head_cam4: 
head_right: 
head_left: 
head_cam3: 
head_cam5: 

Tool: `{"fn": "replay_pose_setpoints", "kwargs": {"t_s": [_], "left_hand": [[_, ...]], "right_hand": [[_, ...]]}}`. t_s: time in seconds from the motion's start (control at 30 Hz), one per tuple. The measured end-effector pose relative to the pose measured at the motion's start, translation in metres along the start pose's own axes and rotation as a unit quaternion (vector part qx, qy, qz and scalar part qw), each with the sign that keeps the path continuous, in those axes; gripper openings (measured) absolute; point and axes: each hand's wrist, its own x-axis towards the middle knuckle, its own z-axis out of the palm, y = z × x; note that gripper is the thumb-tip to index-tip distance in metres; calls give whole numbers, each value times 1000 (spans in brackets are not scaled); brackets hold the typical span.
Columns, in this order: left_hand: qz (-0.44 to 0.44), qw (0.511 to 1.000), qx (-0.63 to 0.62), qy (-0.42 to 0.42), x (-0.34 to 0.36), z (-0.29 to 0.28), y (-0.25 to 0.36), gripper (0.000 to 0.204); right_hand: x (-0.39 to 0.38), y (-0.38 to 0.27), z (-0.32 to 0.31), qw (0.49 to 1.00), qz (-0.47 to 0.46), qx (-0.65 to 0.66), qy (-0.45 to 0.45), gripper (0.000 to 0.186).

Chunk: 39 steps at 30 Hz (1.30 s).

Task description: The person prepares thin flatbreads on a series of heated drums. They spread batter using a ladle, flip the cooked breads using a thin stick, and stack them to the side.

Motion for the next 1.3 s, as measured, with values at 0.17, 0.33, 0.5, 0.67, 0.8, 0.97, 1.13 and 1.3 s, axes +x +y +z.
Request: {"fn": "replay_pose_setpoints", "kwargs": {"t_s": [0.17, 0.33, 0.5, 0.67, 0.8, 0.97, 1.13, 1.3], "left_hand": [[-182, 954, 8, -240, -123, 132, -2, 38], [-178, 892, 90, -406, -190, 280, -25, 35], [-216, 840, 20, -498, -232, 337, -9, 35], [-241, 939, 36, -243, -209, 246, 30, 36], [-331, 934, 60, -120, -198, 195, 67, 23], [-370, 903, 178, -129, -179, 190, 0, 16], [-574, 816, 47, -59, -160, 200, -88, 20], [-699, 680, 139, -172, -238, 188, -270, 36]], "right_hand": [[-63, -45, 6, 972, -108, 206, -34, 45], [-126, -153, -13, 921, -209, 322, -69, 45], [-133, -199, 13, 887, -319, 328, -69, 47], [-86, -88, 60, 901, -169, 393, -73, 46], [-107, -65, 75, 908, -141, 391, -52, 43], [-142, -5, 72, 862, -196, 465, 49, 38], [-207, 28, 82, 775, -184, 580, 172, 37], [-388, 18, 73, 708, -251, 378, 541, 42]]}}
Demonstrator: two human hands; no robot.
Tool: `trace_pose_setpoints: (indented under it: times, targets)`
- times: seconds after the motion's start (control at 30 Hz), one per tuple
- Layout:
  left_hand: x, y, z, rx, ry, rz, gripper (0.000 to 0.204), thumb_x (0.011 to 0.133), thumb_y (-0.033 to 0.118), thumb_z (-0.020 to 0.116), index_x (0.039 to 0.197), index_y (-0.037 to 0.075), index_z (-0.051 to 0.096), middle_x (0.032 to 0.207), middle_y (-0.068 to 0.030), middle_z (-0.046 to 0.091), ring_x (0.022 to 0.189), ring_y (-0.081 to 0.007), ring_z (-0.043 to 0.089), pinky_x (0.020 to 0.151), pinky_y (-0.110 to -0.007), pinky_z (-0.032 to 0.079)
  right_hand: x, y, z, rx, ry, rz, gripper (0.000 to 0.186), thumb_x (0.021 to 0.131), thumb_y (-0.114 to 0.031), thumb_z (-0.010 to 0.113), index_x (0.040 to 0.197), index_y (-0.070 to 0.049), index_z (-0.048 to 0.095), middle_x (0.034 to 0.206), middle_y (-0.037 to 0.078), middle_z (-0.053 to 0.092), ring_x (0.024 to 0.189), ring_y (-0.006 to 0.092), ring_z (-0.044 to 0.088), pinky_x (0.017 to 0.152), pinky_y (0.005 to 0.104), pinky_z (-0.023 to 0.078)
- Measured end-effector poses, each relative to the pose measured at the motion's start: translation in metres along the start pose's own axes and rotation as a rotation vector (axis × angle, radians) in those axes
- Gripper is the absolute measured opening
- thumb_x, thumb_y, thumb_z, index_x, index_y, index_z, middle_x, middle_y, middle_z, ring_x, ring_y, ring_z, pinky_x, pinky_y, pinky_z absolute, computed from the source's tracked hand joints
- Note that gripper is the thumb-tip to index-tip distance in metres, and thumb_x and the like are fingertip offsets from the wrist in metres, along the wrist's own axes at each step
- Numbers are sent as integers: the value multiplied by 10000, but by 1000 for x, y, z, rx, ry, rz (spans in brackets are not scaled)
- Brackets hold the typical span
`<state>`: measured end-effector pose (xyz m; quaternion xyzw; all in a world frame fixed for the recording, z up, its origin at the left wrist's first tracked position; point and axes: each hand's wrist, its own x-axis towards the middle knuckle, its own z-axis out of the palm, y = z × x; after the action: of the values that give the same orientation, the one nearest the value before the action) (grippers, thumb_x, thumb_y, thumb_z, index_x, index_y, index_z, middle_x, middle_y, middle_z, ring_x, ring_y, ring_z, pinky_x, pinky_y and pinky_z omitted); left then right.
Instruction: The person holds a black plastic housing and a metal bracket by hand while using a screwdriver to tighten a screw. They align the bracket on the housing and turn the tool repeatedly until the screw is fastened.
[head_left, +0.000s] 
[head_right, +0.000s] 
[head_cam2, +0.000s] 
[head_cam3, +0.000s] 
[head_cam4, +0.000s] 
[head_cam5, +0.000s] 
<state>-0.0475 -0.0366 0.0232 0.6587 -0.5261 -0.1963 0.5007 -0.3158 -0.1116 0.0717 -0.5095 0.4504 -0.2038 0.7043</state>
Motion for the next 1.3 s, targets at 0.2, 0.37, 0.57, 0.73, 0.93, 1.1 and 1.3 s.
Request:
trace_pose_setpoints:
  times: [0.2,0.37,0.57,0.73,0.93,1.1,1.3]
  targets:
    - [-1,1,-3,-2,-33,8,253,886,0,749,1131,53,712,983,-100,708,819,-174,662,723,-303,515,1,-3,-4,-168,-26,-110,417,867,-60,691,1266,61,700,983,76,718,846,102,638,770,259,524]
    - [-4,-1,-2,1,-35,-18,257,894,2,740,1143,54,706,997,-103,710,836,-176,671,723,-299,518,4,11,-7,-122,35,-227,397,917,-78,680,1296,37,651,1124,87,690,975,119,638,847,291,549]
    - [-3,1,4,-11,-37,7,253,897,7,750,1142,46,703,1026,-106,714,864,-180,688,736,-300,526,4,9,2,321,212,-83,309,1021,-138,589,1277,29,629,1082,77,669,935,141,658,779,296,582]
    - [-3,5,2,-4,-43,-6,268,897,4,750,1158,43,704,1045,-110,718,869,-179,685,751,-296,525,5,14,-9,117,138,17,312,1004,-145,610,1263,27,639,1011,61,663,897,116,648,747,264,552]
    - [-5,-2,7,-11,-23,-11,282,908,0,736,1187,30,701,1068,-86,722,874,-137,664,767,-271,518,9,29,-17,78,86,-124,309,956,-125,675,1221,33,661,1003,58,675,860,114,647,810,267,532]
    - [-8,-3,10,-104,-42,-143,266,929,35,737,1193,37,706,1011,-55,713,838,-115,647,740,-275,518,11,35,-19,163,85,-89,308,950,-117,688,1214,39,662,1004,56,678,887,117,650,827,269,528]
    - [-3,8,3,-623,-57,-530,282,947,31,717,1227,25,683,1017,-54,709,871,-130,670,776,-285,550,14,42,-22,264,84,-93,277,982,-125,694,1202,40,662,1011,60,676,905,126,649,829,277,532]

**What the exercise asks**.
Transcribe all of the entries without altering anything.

**Problem solution**.
head_cam4: 
head_right: 
head_left: 
head_cam3: 
head_cam5: 

Tool: `{"fn": "replay_pose_setpoints", "kwargs": {"t_s": [_], "left_hand": [[_, ...]], "right_hand": [[_, ...]]}}`. t_s: time in seconds from the motion's start (control at 30 Hz), one per tuple. The measured end-effector pose relative to the pose measured at the motion's start, translation in metres along the start pose's own axes and rotation as a unit quaternion (vector part qx, qy, qz and scalar part qw), each with the sign that keeps the path continuous, in those axes; gripper openings (measured) absolute; point and axes: each hand's wrist, its own x-axis towards the middle knuckle, its own z-axis out of the palm, y = z × x; note that gripper is the thumb-tip to index-tip distance in metres; calls give whole numbers, each value times 1000 (spans in brackets are not scaled); brackets hold the typical span.
Columns, in this order: left_hand: qz (-0.44 to 0.44), qw (0.511 to 1.000), qx (-0.63 to 0.62), qy (-0.42 to 0.42), x (-0.34 to 0.36), z (-0.29 to 0.28), y (-0.25 to 0.36), gripper (0.000 to 0.204); right_hand: x (-0.39 to 0.38), y (-0.38 to 0.27), z (-0.32 to 0.31), qw (0.49 to 1.00), qz (-0.47 to 0.46), qx (-0.65 to 0.66), qy (-0.45 to 0.45), gripper (0.000 to 0.186).

Chunk: 39 steps at 30 Hz (1.30 s).

Task description: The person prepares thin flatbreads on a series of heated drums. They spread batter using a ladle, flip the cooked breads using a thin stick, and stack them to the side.

Motion for the next 1.3 s, as measured, with values at 0.17, 0.33, 0.5, 0.67, 0.8, 0.97, 1.13 and 1.3 s, axes +x +y +z.
Request: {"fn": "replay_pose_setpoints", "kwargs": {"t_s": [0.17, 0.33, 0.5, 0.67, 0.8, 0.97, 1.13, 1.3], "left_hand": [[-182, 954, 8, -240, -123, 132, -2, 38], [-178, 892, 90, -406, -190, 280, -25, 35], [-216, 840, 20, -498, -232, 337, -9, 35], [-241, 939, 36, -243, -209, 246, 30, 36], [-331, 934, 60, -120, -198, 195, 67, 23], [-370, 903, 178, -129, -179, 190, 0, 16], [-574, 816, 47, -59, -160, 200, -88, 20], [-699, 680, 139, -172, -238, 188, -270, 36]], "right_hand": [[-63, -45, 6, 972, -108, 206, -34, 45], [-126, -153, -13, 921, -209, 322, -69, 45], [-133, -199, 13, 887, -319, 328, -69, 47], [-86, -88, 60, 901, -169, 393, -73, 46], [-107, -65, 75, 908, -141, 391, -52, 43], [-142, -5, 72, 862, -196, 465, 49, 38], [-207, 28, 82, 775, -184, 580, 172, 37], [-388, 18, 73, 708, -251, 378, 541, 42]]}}
Demonstrator: two human hands; no robot.
Tool: `trace_pose_setpoints: (indented under it: times, targets)`
- times: seconds after the motion's start (control at 30 Hz), one per tuple
- Layout:
  left_hand: x, y, z, rx, ry, rz, gripper (0.000 to 0.204), thumb_x (0.011 to 0.133), thumb_y (-0.033 to 0.118), thumb_z (-0.020 to 0.116), index_x (0.039 to 0.197), index_y (-0.037 to 0.075), index_z (-0.051 to 0.096), middle_x (0.032 to 0.207), middle_y (-0.068 to 0.030), middle_z (-0.046 to 0.091), ring_x (0.022 to 0.189), ring_y (-0.081 to 0.007), ring_z (-0.043 to 0.089), pinky_x (0.020 to 0.151), pinky_y (-0.110 to -0.007), pinky_z (-0.032 to 0.079)
  right_hand: x, y, z, rx, ry, rz, gripper (0.000 to 0.186), thumb_x (0.021 to 0.131), thumb_y (-0.114 to 0.031), thumb_z (-0.010 to 0.113), index_x (0.040 to 0.197), index_y (-0.070 to 0.049), index_z (-0.048 to 0.095), middle_x (0.034 to 0.206), middle_y (-0.037 to 0.078), middle_z (-0.053 to 0.092), ring_x (0.024 to 0.189), ring_y (-0.006 to 0.092), ring_z (-0.044 to 0.088), pinky_x (0.017 to 0.152), pinky_y (0.005 to 0.104), pinky_z (-0.023 to 0.078)
- Measured end-effector poses, each relative to the pose measured at the motion's start: translation in metres along the start pose's own axes and rotation as a rotation vector (axis × angle, radians) in those axes
- Gripper is the absolute measured opening
- thumb_x, thumb_y, thumb_z, index_x, index_y, index_z, middle_x, middle_y, middle_z, ring_x, ring_y, ring_z, pinky_x, pinky_y, pinky_z absolute, computed from the source's tracked hand joints
- Note that gripper is the thumb-tip to index-tip distance in metres, and thumb_x and the like are fingertip offsets from the wrist in metres, along the wrist's own axes at each step
- Numbers are sent as integers: the value multiplied by 10000, but by 1000 for x, y, z, rx, ry, rz (spans in brackets are not scaled)
- Brackets hold the typical span
`<state>`: measured end-effector pose (xyz m; quaternion xyzw; all in a world frame fixed for the recording, z up, its origin at the left wrist's first tracked position; point and axes: each hand's wrist, its own x-axis towards the middle knuckle, its own z-axis out of the palm, y = z × x; after the action: of the values that give the same orientation, the one nearest the value before the action) (grippers, thumb_x, thumb_y, thumb_z, index_x, index_y, index_z, middle_x, middle_y, middle_z, ring_x, ring_y, ring_z, pinky_x, pinky_y and pinky_z omitted); left then right.
Instruction: The person holds a black plastic housing and a metal bracket by hand while using a screwdriver to tighten a screw. They align the bracket on the housing and turn the tool repeatedly until the screw is fastened.
[head_left, +0.000s] 
[head_right, +0.000s] 
[head_cam2, +0.000s] 
[head_cam3, +0.000s] 
[head_cam4, +0.000s] 
[head_cam5, +0.000s] 
<state>-0.0475 -0.0366 0.0232 0.6587 -0.5261 -0.1963 0.5007 -0.3158 -0.1116 0.0717 -0.5095 0.4504 -0.2038 0.7043</state>
Motion for the next 1.3 s, targets at 0.2, 0.37, 0.57, 0.73, 0.93, 1.1 and 1.3 s.
Request:
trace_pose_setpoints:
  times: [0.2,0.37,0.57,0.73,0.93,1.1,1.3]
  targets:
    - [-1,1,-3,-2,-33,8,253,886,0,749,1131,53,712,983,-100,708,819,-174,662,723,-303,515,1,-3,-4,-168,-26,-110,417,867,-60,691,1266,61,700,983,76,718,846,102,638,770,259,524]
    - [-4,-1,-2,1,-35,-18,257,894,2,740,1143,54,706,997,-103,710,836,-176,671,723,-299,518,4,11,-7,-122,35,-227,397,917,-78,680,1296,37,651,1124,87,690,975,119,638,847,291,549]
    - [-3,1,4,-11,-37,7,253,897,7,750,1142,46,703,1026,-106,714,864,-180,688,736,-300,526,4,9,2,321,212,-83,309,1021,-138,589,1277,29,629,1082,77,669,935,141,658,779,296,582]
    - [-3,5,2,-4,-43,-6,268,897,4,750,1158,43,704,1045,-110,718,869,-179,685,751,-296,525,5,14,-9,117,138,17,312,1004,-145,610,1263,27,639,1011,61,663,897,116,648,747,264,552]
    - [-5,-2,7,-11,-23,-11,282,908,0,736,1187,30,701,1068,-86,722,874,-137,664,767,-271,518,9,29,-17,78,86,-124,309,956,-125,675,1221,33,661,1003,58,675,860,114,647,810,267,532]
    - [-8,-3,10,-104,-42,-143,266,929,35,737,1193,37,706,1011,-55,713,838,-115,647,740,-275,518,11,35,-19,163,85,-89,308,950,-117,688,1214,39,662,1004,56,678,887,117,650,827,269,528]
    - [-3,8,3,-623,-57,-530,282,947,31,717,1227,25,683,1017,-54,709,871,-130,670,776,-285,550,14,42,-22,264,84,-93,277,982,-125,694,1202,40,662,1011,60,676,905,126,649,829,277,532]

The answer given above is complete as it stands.